Last year's ripening hops

Four days from our wedding and I find myself sitting in the dirt of a mostly unplanted garden, wishing I could turn the hose on myself. Ben and I have just finished uprooting an entire row of hops plants from his parents’ old home and replanting them at my family’s place out in the countryside of central Ohio. Bill, my parents’ orange cat, is rolling around in the dust next to me, but knew enough to not get too close. It is so hot and sticky and dirty and we haven’t even set up the trellis yet. But if we want to make beer right ourselves, we have to do it right. Ourselves.

Hops on a trellis

Hops are a climbing perennial plant, much like grapes, only taller. They grow in rows on trellises about 12 feet high. They are said to have originated in China, but apparently no one there thought, “Hm, I wonder what would happen if I threw this in water and drank it after several weeks!” There are records of the Dutch processing hops as early as the 1400s, which is how it got some fun-to-say phrases attached to it like “oast house” (drying barn) and “scuppet” (flat spade for turning drying hops).

We knew the plants were pretty tenacious and spread easily, but we did not fully grasp how hard they’d be to move. First, I have to admit here that I’m not exactly the most experienced of gardeners.
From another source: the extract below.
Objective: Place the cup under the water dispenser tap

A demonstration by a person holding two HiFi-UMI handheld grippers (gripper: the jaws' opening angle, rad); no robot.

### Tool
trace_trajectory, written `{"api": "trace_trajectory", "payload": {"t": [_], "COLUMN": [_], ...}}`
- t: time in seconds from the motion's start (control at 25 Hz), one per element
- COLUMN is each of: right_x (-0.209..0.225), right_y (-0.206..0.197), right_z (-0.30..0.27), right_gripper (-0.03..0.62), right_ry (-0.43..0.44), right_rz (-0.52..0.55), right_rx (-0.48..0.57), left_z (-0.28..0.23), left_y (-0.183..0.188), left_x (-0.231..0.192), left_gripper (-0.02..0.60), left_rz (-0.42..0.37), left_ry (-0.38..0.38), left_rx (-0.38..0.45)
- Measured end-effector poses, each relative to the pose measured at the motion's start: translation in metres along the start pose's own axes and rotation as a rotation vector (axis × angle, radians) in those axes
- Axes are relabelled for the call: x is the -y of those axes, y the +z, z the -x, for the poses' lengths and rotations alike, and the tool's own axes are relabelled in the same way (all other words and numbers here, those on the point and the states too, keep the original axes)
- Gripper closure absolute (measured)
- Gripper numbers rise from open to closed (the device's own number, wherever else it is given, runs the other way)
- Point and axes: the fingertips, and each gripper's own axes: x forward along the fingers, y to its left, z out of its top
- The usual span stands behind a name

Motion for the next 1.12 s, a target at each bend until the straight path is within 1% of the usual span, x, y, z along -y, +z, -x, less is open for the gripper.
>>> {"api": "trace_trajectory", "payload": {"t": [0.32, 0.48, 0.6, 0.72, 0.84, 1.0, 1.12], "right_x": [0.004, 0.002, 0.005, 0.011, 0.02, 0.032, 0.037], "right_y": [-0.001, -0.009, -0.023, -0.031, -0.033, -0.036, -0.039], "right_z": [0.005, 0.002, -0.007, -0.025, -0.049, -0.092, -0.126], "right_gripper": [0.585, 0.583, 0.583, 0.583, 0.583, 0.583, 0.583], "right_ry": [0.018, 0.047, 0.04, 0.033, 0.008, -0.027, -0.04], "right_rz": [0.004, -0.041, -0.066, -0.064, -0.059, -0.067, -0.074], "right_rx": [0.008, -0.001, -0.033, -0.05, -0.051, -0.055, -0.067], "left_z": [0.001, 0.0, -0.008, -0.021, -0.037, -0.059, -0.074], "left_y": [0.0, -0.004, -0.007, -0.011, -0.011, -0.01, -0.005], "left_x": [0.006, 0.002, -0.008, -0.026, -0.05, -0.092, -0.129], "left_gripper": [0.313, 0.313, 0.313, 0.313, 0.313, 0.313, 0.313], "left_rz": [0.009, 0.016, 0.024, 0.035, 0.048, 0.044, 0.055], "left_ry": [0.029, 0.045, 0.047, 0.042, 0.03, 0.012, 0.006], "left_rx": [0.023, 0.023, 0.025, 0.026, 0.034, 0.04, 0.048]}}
So when I was handed a shovel I eyed it warily before pushing at it ineffectively with one tennis shoe. Fortunately Ben’s father saw I was struggling (as much as you can call not trying “struggling”) and took the tool from me — clearly this was not a two-person job for these particular two people.

This is not exactly the ideal time to transplant anything, but it had to be done this week. The plants were well on their way to flourishing and already stretched six feet up the trellis. The roots were thick and had to be hacked at with a hatchet. And they were long, some I tugged on just kept popping up out of the dirt yards away. We tried to dig them up in batches of a few plants a piece to cut as few roots as possible. After they were free from the dirt, Ben and his father wrestled each batch — along with accompanying wire fence we cut free with wire cutters — and stuffed them into huge black plastic bags that were then shoved into my cavernous trunk. I felt like a mobster with bodies in the back on my way to my folks’ place (how would I explain this to the police?).

Ben's arm post-hop transplant

Ben and I dug a new home for the plants in a sunny patch of my parents’ garden. We drug the wilting plants out of my trunk and tucked them into the dirt as neatly as possible — which, turns out, is not very neat. It was then, while soaking their poor tangled roots, that we discovered a nasty side-effect of being beer lovers. No, not that our beer bellies get in the way of shoveling, but that handling hops vines can earn you some vicious stripes. Our forearms and lower legs are criss-crossed with welts where the sticky vines clung to us. Poor things were probably just as terrified as we are, entering a whole new era in their life together. Tomorrow the trellis goes up; right now, it’s time for beer on the porch.